Current-feedback Operational Amplifier - VFA and CFA Compared

VFA and CFA Compared

Internally compensated, VFA bandwidth is dominated by an internal dominant pole compensation capacitor, resulting in a constant gain/bandwidth limitation. CFAs, in contrast, have no dominant pole capacitor and therefore can operate much more closely to their maximum frequency at higher gain. Stated another way, the gain/bandwidth dependence of VFA has been broken.
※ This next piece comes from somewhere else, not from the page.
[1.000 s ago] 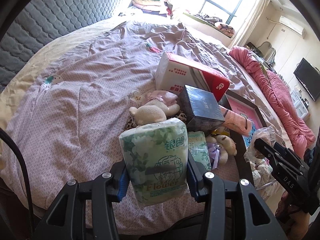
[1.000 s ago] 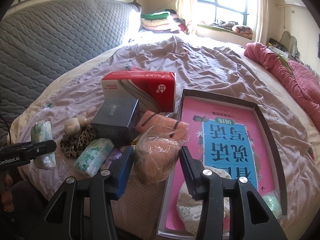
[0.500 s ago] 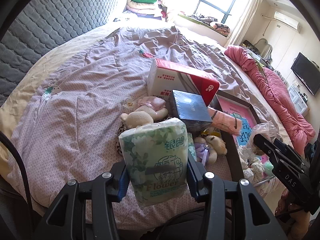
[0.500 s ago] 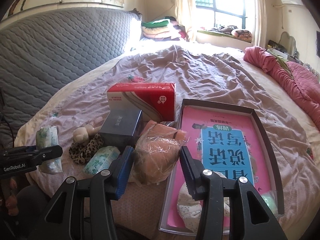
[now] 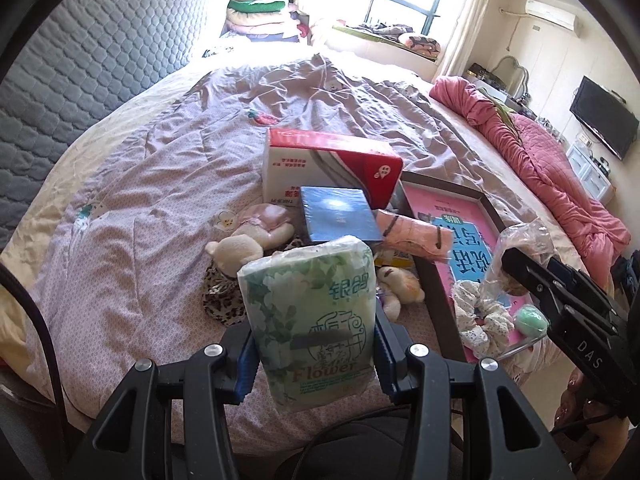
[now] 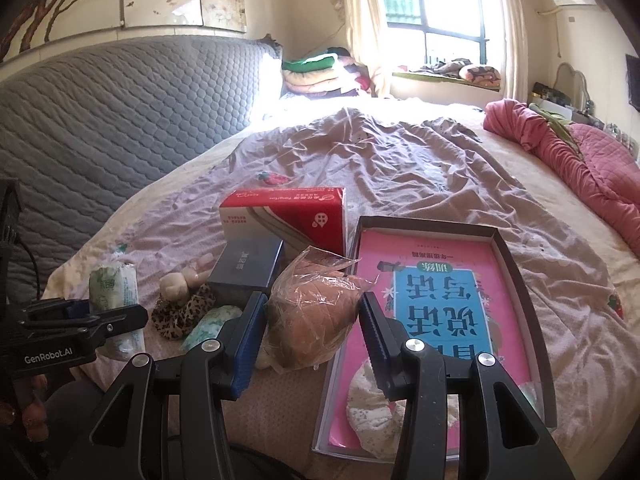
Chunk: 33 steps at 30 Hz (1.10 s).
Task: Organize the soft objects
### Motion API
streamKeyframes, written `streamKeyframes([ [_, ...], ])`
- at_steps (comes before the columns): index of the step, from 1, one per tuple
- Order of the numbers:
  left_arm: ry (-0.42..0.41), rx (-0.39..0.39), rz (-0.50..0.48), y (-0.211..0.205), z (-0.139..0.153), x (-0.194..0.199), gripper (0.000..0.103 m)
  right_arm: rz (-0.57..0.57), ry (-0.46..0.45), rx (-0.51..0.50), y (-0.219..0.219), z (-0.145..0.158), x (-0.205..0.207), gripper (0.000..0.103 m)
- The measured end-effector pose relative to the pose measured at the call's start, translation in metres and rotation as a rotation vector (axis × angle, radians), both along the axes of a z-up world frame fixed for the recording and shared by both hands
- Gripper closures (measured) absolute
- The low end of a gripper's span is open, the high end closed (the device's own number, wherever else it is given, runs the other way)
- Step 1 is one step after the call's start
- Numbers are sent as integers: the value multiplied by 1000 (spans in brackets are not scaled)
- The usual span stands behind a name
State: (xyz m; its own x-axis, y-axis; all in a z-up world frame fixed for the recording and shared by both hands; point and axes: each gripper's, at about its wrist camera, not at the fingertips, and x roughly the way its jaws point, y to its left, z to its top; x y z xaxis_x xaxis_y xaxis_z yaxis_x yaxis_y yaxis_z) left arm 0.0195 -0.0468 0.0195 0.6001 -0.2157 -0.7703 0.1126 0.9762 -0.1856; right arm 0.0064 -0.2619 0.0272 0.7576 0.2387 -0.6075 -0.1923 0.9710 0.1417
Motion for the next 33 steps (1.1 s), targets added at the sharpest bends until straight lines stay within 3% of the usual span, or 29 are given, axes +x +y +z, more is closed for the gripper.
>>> streamKeyframes([
  [14, -28, 57, -53, -29, 13, -6, 55, -50, -39, 43, -25, 13, -10, 54],
  [33, -40, 76, -144, -82, 28, -3, 55, -135, -64, 91, -64, 17, -15, 54],
])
In VFAs, dynamic performance is limited by the gain-bandwidth product and the slew rate. CFA use a circuit topology that emphasizes current-mode operation, which is inherently much faster than voltage-mode operation because it is less prone to the effect of stray node-capacitances. When fabricated using high-speed complementary bipolar processes, CFAs can be orders of magnitude faster than VFAs. With CFAs, the amplifier gain may be controlled independently of bandwidth. This constitutes the major advantages of CFAs over conventional VFA topologies.

Disadvantages of CFAs include poorer input offset voltage and input bias current characteristics. Additionally, the DC loop gains are generally smaller by about three decimal orders of magnitude. Given their substantially greater bandwidths, they also tend to be noisier. CFA circuits must never include a direct capacitance between the output and inverting input pins as this often leads to oscillation. CFAs are ideally suited to very high speed applications with moderate accuracy requirements.

Development of faster VFAs is ongoing, and VFAs are available with gain-bandwidth products in the low UHF range at the time of this writing. However, CFAs are available with gain-bandwidth products more than an octave higher than their VFA cousins and are also capable of operating as amplifiers very near their gain-bandwidth products.